About this task:
Please repeat exactly the lines from the one containing "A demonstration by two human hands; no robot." through the last line of the records, both included, and nothing else, leaving out any pictures.

-- Supplied records follows --

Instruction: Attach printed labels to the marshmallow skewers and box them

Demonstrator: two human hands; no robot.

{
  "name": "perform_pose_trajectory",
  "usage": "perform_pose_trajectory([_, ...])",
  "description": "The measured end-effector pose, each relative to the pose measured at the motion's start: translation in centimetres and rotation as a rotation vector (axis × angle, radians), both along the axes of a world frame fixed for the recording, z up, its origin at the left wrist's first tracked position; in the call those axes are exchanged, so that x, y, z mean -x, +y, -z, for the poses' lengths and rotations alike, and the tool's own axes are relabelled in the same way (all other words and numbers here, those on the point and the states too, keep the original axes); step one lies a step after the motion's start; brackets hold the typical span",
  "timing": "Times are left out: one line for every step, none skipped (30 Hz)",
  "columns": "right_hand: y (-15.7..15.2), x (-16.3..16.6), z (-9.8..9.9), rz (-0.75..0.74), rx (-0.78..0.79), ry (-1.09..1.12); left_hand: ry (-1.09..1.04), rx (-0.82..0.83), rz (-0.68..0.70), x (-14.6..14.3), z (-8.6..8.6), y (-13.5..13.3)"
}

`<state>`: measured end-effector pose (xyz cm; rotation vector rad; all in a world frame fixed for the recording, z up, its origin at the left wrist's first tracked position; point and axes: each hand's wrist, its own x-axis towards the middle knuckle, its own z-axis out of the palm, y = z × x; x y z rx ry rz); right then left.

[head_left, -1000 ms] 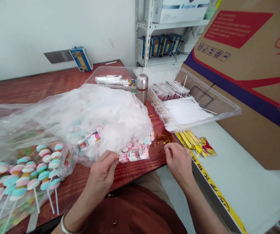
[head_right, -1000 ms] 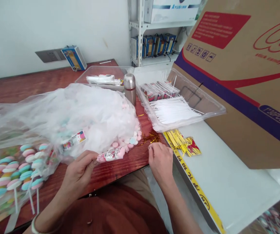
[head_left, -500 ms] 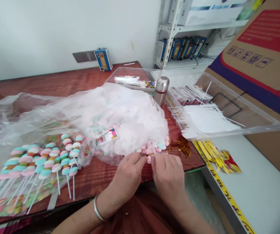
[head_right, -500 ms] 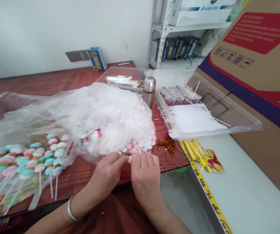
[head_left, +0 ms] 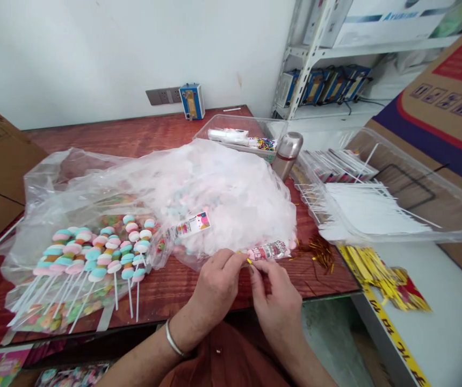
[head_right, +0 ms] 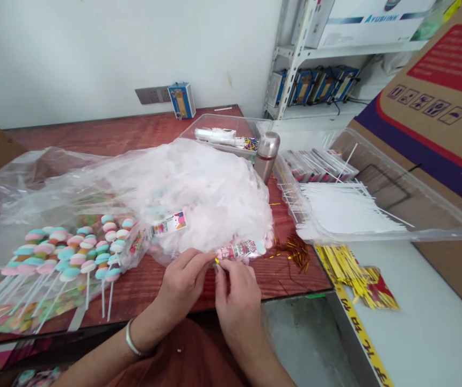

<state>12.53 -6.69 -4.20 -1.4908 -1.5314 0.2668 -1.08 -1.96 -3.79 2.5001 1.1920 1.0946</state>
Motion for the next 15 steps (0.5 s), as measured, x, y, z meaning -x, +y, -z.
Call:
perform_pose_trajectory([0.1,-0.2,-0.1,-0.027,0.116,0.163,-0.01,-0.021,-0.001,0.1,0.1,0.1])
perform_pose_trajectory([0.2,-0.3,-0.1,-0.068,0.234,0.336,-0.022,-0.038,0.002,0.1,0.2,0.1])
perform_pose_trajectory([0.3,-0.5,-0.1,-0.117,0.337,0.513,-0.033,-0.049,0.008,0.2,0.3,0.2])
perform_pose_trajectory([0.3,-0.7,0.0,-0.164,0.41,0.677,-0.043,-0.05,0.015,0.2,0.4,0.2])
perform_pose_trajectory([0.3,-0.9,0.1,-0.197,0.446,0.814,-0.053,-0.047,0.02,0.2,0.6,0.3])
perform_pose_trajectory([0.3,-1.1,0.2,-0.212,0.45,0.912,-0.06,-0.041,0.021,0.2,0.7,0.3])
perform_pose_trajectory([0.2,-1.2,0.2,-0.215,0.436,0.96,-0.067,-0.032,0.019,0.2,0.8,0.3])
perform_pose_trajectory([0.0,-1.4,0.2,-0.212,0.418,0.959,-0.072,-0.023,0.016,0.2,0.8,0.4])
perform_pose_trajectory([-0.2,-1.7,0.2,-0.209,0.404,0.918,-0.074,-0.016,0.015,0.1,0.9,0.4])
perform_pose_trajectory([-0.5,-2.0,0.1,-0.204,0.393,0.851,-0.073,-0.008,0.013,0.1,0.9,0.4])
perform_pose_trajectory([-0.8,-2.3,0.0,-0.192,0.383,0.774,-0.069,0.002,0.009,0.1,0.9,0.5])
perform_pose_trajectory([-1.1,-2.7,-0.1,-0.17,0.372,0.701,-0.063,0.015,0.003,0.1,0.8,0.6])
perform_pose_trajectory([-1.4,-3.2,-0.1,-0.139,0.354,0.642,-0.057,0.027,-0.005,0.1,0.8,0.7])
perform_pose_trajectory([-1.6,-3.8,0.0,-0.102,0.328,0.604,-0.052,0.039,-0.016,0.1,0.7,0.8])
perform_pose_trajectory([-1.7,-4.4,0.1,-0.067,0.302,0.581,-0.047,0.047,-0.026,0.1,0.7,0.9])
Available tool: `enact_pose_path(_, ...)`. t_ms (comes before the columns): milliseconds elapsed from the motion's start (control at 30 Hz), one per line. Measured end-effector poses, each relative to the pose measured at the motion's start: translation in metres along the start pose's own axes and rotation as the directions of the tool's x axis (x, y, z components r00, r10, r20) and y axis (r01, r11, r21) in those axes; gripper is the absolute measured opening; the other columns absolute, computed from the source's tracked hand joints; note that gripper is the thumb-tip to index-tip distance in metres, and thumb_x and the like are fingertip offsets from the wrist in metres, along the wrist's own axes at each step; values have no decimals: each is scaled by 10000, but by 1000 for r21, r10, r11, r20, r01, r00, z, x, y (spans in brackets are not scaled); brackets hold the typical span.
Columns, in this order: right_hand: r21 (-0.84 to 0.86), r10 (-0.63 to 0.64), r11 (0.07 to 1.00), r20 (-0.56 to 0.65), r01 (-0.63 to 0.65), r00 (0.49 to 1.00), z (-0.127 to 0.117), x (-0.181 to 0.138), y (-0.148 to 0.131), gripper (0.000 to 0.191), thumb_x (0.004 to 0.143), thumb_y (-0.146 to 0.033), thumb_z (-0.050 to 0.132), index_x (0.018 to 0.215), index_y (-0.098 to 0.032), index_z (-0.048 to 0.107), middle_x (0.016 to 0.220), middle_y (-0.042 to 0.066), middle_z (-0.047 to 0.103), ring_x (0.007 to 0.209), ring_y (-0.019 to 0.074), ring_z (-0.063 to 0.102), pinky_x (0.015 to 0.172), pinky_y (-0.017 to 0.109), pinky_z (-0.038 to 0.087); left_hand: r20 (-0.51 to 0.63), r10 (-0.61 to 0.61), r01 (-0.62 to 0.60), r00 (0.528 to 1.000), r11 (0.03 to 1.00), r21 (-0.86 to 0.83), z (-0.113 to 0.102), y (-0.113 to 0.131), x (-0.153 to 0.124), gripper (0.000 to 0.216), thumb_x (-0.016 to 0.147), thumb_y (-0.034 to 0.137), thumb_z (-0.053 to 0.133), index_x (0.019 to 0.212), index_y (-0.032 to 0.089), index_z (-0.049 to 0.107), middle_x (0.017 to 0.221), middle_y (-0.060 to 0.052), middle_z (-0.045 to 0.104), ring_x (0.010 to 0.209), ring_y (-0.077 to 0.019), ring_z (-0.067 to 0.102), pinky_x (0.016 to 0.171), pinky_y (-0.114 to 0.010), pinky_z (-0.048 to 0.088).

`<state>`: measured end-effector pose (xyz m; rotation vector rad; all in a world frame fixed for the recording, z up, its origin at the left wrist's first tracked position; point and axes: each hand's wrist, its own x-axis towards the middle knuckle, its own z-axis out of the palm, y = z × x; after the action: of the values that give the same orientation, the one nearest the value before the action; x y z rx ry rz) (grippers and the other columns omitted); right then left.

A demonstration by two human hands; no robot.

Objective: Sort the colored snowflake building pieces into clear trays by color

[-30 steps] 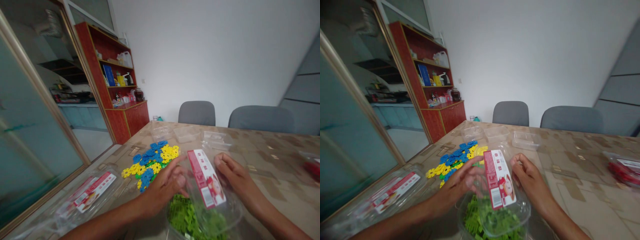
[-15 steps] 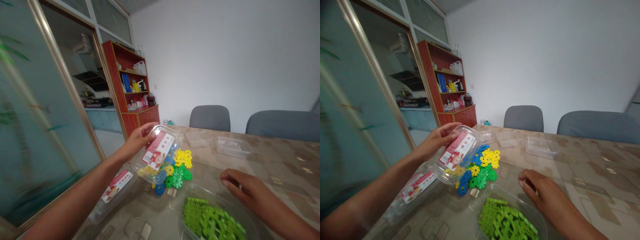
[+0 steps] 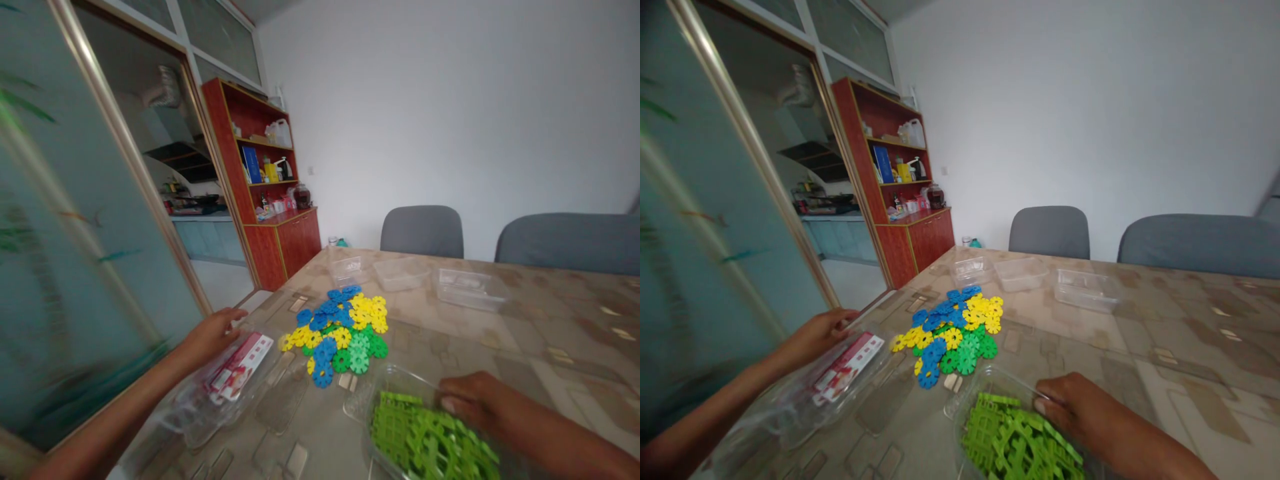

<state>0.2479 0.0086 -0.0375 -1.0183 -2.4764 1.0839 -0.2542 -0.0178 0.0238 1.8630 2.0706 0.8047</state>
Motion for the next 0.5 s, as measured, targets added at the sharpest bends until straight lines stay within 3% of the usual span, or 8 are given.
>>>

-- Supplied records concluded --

Result of this exercise:
A demonstration by two human hands; no robot.

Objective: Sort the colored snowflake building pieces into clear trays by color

[-30 steps] 
[-15 steps] 
[+0 steps] 

<state>0.2479 0.0086 -0.0375 -1.0183 -2.4764 1.0839 -0.2542 -0.0178 0.0238 1.8630 2.0706 0.8047</state>
Motion for the next 0.5 s, as measured, targets added at the sharpest bends until straight lines stay within 3% of the usual span, or 8 are given.
>>>

Nothing further is needed for the exercise.